§ **What is expected**
Repeat all entries exactly.

Start of Block

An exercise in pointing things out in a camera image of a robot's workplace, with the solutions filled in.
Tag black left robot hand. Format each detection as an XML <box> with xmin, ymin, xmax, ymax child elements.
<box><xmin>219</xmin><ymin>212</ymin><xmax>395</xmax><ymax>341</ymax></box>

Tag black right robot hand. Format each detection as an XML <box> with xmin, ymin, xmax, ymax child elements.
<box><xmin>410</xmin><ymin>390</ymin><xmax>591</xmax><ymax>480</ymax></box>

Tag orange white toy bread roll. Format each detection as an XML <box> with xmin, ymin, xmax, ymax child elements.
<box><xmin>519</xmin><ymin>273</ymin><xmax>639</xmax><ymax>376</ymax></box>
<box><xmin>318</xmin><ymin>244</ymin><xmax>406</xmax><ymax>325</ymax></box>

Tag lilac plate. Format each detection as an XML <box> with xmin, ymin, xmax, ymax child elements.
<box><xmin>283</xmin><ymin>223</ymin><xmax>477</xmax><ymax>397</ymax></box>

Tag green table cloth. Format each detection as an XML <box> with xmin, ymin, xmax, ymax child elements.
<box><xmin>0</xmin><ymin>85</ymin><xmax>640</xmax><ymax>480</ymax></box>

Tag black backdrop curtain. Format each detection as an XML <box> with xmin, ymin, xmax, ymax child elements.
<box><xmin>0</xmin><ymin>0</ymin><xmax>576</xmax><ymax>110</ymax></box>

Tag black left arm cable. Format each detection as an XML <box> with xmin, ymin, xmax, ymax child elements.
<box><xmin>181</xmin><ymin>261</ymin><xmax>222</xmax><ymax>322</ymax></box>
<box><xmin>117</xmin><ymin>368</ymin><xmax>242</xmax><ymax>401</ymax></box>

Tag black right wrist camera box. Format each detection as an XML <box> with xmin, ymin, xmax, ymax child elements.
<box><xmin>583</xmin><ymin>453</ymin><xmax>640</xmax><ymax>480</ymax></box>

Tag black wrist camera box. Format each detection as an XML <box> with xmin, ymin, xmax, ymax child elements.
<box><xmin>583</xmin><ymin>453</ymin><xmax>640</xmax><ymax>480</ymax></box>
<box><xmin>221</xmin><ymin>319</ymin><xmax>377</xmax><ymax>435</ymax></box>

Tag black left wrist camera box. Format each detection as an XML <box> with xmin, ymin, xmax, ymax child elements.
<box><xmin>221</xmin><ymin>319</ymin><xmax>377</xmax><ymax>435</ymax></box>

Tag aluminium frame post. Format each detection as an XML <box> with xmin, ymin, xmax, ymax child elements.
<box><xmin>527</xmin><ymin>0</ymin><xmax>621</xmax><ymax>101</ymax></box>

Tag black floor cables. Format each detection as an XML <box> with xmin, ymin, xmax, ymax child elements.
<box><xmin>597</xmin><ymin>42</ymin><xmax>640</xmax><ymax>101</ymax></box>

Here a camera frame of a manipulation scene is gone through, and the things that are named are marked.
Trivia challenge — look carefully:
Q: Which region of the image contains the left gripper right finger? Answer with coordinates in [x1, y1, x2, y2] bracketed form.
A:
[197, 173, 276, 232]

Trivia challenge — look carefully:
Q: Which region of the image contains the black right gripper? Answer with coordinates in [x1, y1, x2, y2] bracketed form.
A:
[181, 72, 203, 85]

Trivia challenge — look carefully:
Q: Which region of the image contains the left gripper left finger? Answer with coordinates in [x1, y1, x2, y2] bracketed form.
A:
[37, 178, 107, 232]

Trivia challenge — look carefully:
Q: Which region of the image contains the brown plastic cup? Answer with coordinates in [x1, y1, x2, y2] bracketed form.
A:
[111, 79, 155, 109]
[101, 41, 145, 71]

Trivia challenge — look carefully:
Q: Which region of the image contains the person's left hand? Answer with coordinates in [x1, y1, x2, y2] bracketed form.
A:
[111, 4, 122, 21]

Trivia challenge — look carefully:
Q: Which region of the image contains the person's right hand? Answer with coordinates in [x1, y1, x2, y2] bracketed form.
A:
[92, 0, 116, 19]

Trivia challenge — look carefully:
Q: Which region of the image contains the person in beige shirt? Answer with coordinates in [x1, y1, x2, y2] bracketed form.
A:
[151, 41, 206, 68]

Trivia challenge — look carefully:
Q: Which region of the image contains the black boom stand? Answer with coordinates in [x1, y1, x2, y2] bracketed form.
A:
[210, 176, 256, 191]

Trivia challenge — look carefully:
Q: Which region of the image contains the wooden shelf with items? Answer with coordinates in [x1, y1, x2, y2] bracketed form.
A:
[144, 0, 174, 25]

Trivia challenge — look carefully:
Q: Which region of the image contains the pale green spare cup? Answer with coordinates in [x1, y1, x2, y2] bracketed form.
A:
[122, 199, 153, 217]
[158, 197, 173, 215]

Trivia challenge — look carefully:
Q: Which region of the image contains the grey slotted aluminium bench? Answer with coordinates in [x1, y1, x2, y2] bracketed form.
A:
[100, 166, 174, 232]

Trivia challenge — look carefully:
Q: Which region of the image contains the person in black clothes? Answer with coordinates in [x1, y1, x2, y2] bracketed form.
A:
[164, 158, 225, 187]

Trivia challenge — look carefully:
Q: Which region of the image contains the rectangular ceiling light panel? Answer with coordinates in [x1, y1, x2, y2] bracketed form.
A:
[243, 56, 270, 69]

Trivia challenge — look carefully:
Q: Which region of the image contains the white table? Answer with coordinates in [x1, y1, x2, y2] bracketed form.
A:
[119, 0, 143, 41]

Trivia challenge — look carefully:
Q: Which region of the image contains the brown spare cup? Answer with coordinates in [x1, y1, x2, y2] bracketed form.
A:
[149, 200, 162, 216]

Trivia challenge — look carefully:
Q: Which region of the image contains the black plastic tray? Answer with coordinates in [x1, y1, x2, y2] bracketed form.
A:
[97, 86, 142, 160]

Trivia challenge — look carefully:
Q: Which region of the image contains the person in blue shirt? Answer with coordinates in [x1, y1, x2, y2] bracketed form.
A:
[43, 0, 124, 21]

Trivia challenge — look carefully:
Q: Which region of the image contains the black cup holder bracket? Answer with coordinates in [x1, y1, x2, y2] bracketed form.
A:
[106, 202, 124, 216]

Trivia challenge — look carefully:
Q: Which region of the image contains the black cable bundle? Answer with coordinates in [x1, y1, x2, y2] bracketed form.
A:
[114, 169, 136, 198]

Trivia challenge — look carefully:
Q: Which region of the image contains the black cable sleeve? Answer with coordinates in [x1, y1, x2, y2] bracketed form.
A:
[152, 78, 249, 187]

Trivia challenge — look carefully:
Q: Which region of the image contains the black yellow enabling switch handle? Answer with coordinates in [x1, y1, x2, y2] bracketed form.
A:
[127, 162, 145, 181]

End of Block

§ **Answer below**
An exercise in pointing things out in a camera image of a robot's workplace, with the solutions filled in.
Tag black left robot hand. Format each detection as an XML <box> with xmin, ymin, xmax, ymax child elements.
<box><xmin>219</xmin><ymin>212</ymin><xmax>395</xmax><ymax>341</ymax></box>

Tag black right robot hand. Format each detection as an XML <box> with xmin, ymin, xmax, ymax child elements.
<box><xmin>410</xmin><ymin>390</ymin><xmax>591</xmax><ymax>480</ymax></box>

Tag orange white toy bread roll. Format each detection as an XML <box> with xmin, ymin, xmax, ymax child elements.
<box><xmin>519</xmin><ymin>273</ymin><xmax>639</xmax><ymax>376</ymax></box>
<box><xmin>318</xmin><ymin>244</ymin><xmax>406</xmax><ymax>325</ymax></box>

Tag lilac plate. Format each detection as an XML <box> with xmin, ymin, xmax, ymax child elements.
<box><xmin>283</xmin><ymin>223</ymin><xmax>477</xmax><ymax>397</ymax></box>

Tag green table cloth. Format each detection as an XML <box> with xmin, ymin, xmax, ymax child elements.
<box><xmin>0</xmin><ymin>85</ymin><xmax>640</xmax><ymax>480</ymax></box>

Tag black backdrop curtain. Format each detection as an XML <box> with xmin, ymin, xmax, ymax child elements.
<box><xmin>0</xmin><ymin>0</ymin><xmax>576</xmax><ymax>110</ymax></box>

Tag black left arm cable. Format each detection as an XML <box> with xmin, ymin, xmax, ymax child elements.
<box><xmin>181</xmin><ymin>261</ymin><xmax>222</xmax><ymax>322</ymax></box>
<box><xmin>117</xmin><ymin>368</ymin><xmax>242</xmax><ymax>401</ymax></box>

Tag black right wrist camera box. Format each detection as an XML <box> with xmin, ymin, xmax, ymax child elements.
<box><xmin>583</xmin><ymin>453</ymin><xmax>640</xmax><ymax>480</ymax></box>

Tag black wrist camera box. Format each detection as an XML <box> with xmin, ymin, xmax, ymax child elements.
<box><xmin>583</xmin><ymin>453</ymin><xmax>640</xmax><ymax>480</ymax></box>
<box><xmin>221</xmin><ymin>319</ymin><xmax>377</xmax><ymax>435</ymax></box>

Tag black left wrist camera box. Format each detection as an XML <box> with xmin, ymin, xmax, ymax child elements.
<box><xmin>221</xmin><ymin>319</ymin><xmax>377</xmax><ymax>435</ymax></box>

Tag aluminium frame post. Format each detection as an XML <box> with xmin, ymin, xmax, ymax child elements.
<box><xmin>527</xmin><ymin>0</ymin><xmax>621</xmax><ymax>101</ymax></box>

Tag black floor cables. Format each detection as an XML <box> with xmin, ymin, xmax, ymax child elements.
<box><xmin>597</xmin><ymin>42</ymin><xmax>640</xmax><ymax>101</ymax></box>

Here a camera frame of a manipulation scene is gone through, and the things that are named are marked.
Trivia challenge — look carefully:
Q: Which region of the image contains the left gripper right finger? Answer with coordinates in [x1, y1, x2, y2] bracketed form.
A:
[197, 173, 276, 232]

Trivia challenge — look carefully:
Q: Which region of the image contains the black right gripper? Answer with coordinates in [x1, y1, x2, y2] bracketed form.
A:
[181, 72, 203, 85]

Trivia challenge — look carefully:
Q: Which region of the image contains the left gripper left finger? Answer with coordinates in [x1, y1, x2, y2] bracketed form.
A:
[37, 178, 107, 232]

Trivia challenge — look carefully:
Q: Which region of the image contains the brown plastic cup? Answer with coordinates in [x1, y1, x2, y2] bracketed form.
A:
[111, 79, 155, 109]
[101, 41, 145, 71]

Trivia challenge — look carefully:
Q: Which region of the image contains the person's left hand? Answer with coordinates in [x1, y1, x2, y2] bracketed form.
A:
[111, 4, 122, 21]

Trivia challenge — look carefully:
Q: Which region of the image contains the person's right hand? Answer with coordinates in [x1, y1, x2, y2] bracketed form.
A:
[92, 0, 116, 19]

Trivia challenge — look carefully:
Q: Which region of the image contains the person in beige shirt? Answer with coordinates in [x1, y1, x2, y2] bracketed form.
A:
[151, 41, 206, 68]

Trivia challenge — look carefully:
Q: Which region of the image contains the black boom stand? Answer with coordinates in [x1, y1, x2, y2] bracketed form.
A:
[210, 176, 256, 191]

Trivia challenge — look carefully:
Q: Which region of the image contains the wooden shelf with items? Answer with coordinates in [x1, y1, x2, y2] bracketed form.
A:
[144, 0, 174, 25]

Trivia challenge — look carefully:
Q: Which region of the image contains the pale green spare cup? Answer with coordinates in [x1, y1, x2, y2] bracketed form.
A:
[122, 199, 153, 217]
[158, 197, 173, 215]

Trivia challenge — look carefully:
Q: Which region of the image contains the grey slotted aluminium bench? Answer with coordinates in [x1, y1, x2, y2] bracketed form.
A:
[100, 166, 174, 232]

Trivia challenge — look carefully:
Q: Which region of the image contains the person in black clothes? Answer with coordinates in [x1, y1, x2, y2] bracketed form.
A:
[164, 158, 225, 187]

Trivia challenge — look carefully:
Q: Which region of the image contains the rectangular ceiling light panel? Answer with coordinates in [x1, y1, x2, y2] bracketed form.
A:
[243, 56, 270, 69]

Trivia challenge — look carefully:
Q: Which region of the image contains the white table? Answer with coordinates in [x1, y1, x2, y2] bracketed form.
A:
[119, 0, 143, 41]

Trivia challenge — look carefully:
Q: Which region of the image contains the brown spare cup? Answer with coordinates in [x1, y1, x2, y2] bracketed form.
A:
[149, 200, 162, 216]

Trivia challenge — look carefully:
Q: Which region of the image contains the black plastic tray? Answer with coordinates in [x1, y1, x2, y2] bracketed form.
A:
[97, 86, 142, 160]

Trivia challenge — look carefully:
Q: Which region of the image contains the person in blue shirt? Answer with coordinates in [x1, y1, x2, y2] bracketed form.
A:
[43, 0, 124, 21]

Trivia challenge — look carefully:
Q: Which region of the image contains the black cup holder bracket? Answer with coordinates in [x1, y1, x2, y2] bracketed form.
A:
[106, 202, 124, 216]

Trivia challenge — look carefully:
Q: Which region of the image contains the black cable bundle? Answer with coordinates in [x1, y1, x2, y2] bracketed form.
A:
[114, 169, 136, 198]

Trivia challenge — look carefully:
Q: Which region of the image contains the black cable sleeve? Answer with coordinates in [x1, y1, x2, y2] bracketed form.
A:
[152, 78, 249, 187]

Trivia challenge — look carefully:
Q: Which region of the image contains the black yellow enabling switch handle? Answer with coordinates in [x1, y1, x2, y2] bracketed form.
A:
[127, 162, 145, 181]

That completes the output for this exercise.